**Task directions**
Print, unchanged, the line containing "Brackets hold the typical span" along with all lines that follow it to the end of the listing.
———
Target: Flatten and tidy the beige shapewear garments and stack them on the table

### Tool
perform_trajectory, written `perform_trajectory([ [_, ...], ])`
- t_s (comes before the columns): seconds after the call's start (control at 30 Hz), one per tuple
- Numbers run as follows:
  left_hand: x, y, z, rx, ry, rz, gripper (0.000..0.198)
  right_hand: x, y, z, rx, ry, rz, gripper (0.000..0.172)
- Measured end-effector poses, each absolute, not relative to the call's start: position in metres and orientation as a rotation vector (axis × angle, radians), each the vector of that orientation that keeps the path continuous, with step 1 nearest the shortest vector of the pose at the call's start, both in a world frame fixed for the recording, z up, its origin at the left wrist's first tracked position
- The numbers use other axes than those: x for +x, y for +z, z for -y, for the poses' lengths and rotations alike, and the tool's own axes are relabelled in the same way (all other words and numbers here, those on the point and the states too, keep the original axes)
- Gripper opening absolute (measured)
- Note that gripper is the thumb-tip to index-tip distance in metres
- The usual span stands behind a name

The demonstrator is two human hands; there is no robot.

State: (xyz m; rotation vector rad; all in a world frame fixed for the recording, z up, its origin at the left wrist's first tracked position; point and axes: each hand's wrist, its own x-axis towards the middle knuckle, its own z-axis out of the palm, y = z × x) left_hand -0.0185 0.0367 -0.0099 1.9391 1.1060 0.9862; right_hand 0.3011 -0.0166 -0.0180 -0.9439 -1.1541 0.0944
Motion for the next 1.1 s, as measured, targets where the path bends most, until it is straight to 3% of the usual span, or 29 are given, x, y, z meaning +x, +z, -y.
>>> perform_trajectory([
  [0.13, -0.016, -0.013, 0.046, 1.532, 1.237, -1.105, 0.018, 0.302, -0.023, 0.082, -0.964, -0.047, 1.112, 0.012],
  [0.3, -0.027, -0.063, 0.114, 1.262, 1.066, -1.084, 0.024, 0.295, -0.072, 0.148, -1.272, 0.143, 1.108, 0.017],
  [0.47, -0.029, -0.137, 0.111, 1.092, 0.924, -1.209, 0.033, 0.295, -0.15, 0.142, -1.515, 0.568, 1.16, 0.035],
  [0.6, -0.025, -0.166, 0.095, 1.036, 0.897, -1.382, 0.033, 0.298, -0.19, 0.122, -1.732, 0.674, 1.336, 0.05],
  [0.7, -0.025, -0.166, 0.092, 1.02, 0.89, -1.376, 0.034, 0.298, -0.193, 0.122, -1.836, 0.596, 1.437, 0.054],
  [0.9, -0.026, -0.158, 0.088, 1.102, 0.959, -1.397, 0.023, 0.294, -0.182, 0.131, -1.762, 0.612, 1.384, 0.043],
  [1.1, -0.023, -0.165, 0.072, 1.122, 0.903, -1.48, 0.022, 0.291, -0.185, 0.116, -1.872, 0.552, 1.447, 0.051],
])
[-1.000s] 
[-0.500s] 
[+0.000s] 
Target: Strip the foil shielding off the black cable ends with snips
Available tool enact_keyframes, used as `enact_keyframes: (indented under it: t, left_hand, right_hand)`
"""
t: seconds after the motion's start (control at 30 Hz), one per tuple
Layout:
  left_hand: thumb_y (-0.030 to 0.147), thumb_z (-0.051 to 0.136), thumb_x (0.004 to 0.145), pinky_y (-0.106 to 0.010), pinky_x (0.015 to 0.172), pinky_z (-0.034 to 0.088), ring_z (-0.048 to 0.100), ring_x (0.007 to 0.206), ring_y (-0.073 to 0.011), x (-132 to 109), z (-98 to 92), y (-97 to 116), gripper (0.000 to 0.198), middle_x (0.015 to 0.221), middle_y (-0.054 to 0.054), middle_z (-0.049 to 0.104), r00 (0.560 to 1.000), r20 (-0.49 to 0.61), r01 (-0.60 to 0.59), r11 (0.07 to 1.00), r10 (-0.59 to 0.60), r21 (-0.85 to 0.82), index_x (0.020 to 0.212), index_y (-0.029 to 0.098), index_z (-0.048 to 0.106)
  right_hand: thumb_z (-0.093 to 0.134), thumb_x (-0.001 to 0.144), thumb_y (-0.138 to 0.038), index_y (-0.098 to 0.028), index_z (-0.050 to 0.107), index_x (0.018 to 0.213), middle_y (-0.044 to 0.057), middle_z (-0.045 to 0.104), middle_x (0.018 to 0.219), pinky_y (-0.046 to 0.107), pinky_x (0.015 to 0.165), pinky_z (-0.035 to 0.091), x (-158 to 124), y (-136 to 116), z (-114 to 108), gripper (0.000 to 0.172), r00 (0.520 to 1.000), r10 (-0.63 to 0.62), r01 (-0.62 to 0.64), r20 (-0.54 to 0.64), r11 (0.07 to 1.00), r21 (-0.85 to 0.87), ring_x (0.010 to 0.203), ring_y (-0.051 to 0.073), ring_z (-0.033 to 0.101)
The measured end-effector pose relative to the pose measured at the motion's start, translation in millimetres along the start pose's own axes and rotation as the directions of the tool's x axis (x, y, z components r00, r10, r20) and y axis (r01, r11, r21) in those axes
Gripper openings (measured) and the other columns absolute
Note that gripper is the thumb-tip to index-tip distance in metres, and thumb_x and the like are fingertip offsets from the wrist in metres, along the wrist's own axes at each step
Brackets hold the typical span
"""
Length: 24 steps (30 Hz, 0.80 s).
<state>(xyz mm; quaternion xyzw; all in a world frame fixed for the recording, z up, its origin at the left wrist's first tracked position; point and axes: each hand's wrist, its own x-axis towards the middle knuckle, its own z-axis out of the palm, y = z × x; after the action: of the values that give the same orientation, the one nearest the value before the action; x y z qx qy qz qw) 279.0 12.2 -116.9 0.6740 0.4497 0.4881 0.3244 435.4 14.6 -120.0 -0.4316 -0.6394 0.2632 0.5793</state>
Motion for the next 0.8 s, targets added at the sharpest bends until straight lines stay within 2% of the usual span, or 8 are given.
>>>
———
**Finished exercise**
Brackets hold the typical span
"""
Length: 24 steps (30 Hz, 0.80 s).
<state>(xyz mm; quaternion xyzw; all in a world frame fixed for the recording, z up, its origin at the left wrist's first tracked position; point and axes: each hand's wrist, its own x-axis towards the middle knuckle, its own z-axis out of the palm, y = z × x; after the action: of the values that give the same orientation, the one nearest the value before the action; x y z qx qy qz qw) 279.0 12.2 -116.9 0.6740 0.4497 0.4881 0.3244 435.4 14.6 -120.0 -0.4316 -0.6394 0.2632 0.5793</state>
Motion for the next 0.8 s, targets added at the sharpest bends until straight lines stay within 2% of the usual span, or 8 are given.
>>>

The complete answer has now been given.